The Lost
Generation: 31 Years of Roe v. Wade
By Hans
Zeiger
In a sad sort
of way, I am blessed to have survived the year 1985. That was the year I was
born, and the year that 1.6 million of my fellow American citizens were murdered
in abortion clinics.
1985 was the
year that more abortions were performed than in any other year before or since
except 1988 and 1990. Numbed by the widespread cultural acceptance of abortion,
I lack the emotional regrets that old soldiers have when they reflect on their
friends lost in battle. But the year I was born, abortion claimed more of my
peers than all of the deaths in all of America's wars combined.
In the 31 years since
January 22, 1973, abortion has become one of the most common surgical procedures
performed, and it is done in the safety and serenity of modern, plush clinics
operated by exceptionally profitable non-profits like Planned Parenthood. Since
Roe v. Wade, government social service agencies have taken advantage of the
legality of abortion to add it to the list of public services provided to
low-income citizens. Today, three of ten abortions are taxpayer-funded. Since
1973, one in four pre-born children have been numbered among the victims of the
war against life.
If we accept
the obvious, the most recent World Almanac should have listed the leading cause
of death as "abortion."
I once heard
someone reflect on the terrible, hypothetical concept that certain great men and
women of America's past had never been born. Flip through a history book and
begin crossing out the names of the presidents, the pioneers, the inventors, the
writers, the scientists. Spread black ink over the photographs and paintings and
names of Washington and Jefferson, of Edison and Ford, of Lincoln and Martin
Luther King.
We have
witnessed a purge of horrific proportions within the past couple of generations,
and abortion's count in America alone is around 43 million. But I don't suppose
that young Americans, born in the past thirty years, have taken much time to
reflect on the idea that a great number of their generation has already departed
from this world. 43 million souls is quite a significant number. But since they
aren't really souls, as we're told, it doesn't matter. They are fetuses; they
are tissues; they are inconveniences. We are better without them, say their
killers.
Even if we accept the
humanitarian justifications of the burgeoning abortion industry, that my late
peers were mere fetuses that lacked any type of spiritual dimension, there is no
reasonable person who doubts that they were once living human beings. The great
national debate no longer questions the definition of life, it questions whether
there is any value in life at all.
Abortion
doctors and pro-choice activists know quite intimately the fact that pre-born
children are alive from conception. The contention of the pro-abortion movement
is that life has no intrinsic value, and if possible, we ought to avoid it.

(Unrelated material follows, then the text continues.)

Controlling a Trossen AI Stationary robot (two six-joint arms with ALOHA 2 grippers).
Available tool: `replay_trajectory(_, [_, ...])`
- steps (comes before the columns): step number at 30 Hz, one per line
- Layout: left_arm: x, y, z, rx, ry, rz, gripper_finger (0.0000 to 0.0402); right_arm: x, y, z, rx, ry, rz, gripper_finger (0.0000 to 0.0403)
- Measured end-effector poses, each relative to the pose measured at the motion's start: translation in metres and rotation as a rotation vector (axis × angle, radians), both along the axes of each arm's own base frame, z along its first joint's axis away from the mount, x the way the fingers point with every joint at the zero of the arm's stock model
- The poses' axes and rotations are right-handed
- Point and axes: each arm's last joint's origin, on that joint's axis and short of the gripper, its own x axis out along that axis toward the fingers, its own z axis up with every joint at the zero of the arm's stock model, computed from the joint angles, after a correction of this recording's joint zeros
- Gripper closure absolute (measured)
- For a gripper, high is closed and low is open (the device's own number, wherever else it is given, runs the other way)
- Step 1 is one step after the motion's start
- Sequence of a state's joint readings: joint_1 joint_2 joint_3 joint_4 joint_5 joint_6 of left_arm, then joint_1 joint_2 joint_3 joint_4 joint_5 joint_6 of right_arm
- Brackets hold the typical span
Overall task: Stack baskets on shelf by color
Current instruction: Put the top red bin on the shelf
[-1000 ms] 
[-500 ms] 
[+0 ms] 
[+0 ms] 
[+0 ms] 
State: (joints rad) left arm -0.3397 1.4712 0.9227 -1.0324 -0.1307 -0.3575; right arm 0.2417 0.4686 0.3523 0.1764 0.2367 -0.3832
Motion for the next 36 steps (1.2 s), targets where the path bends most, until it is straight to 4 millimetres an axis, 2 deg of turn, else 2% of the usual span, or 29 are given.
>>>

Indeed, if the fetuses butchered around me in 1985 were simple organisms taken
mercifully from this world to
spare them
from the hardships of life, and to make the burden less stressful for society,
we owe our prosperity and our low poverty levels to the unborn generation.
But what if
my missing contemporaries were souls created by and in the image of an Almighty
God?
I reflected
on this question when I protested at the grand opening of a Planned Parenthood
teen clinic in my hometown a few weeks ago before returning to college for the
new semester. I watched as young people drove up to the clinic and filled the
parking lot to capacity. I have seen that the abortion industry has done the
necessary work to maintain itself for yet another generation.
But can
America survive?
Can America
continue to exist through the dilation and evacuation procedure during which a
crushing instrument is inserted into a mother's uterus and pieces are pulled off
of the child and assembled on a sterile, white table to make sure they all came
out? Can America continue to endure the ammonite burning of children by saline
amniotic infusion that concludes in a hopeless struggle against the severe pain
of arsoned lungs and skin?
Today, 43
million ghosts of infanticide walk the fields and roads and city streets of
America. Victims of murder, their invisible presence moves hauntingly, silently
through our nation. The abject condemnation of life, legalized and advertised
since 1973, thrives and grows in every state. But the innocent ghosts of
infanticide cannot speak for themselves. We must do all we can to speak for
them.
How do we
speak for the dead? We join the pro-life movement as Americans joined the
abolitionist movement of the 1850s. We speak and we write, we rally and we
minister, we encourage and we contribute, we pray, until every life in every
place of America is legally - and culturally - protected.
The Life War
has gone on for too long. For the 43 million dead, we must carry on the fight.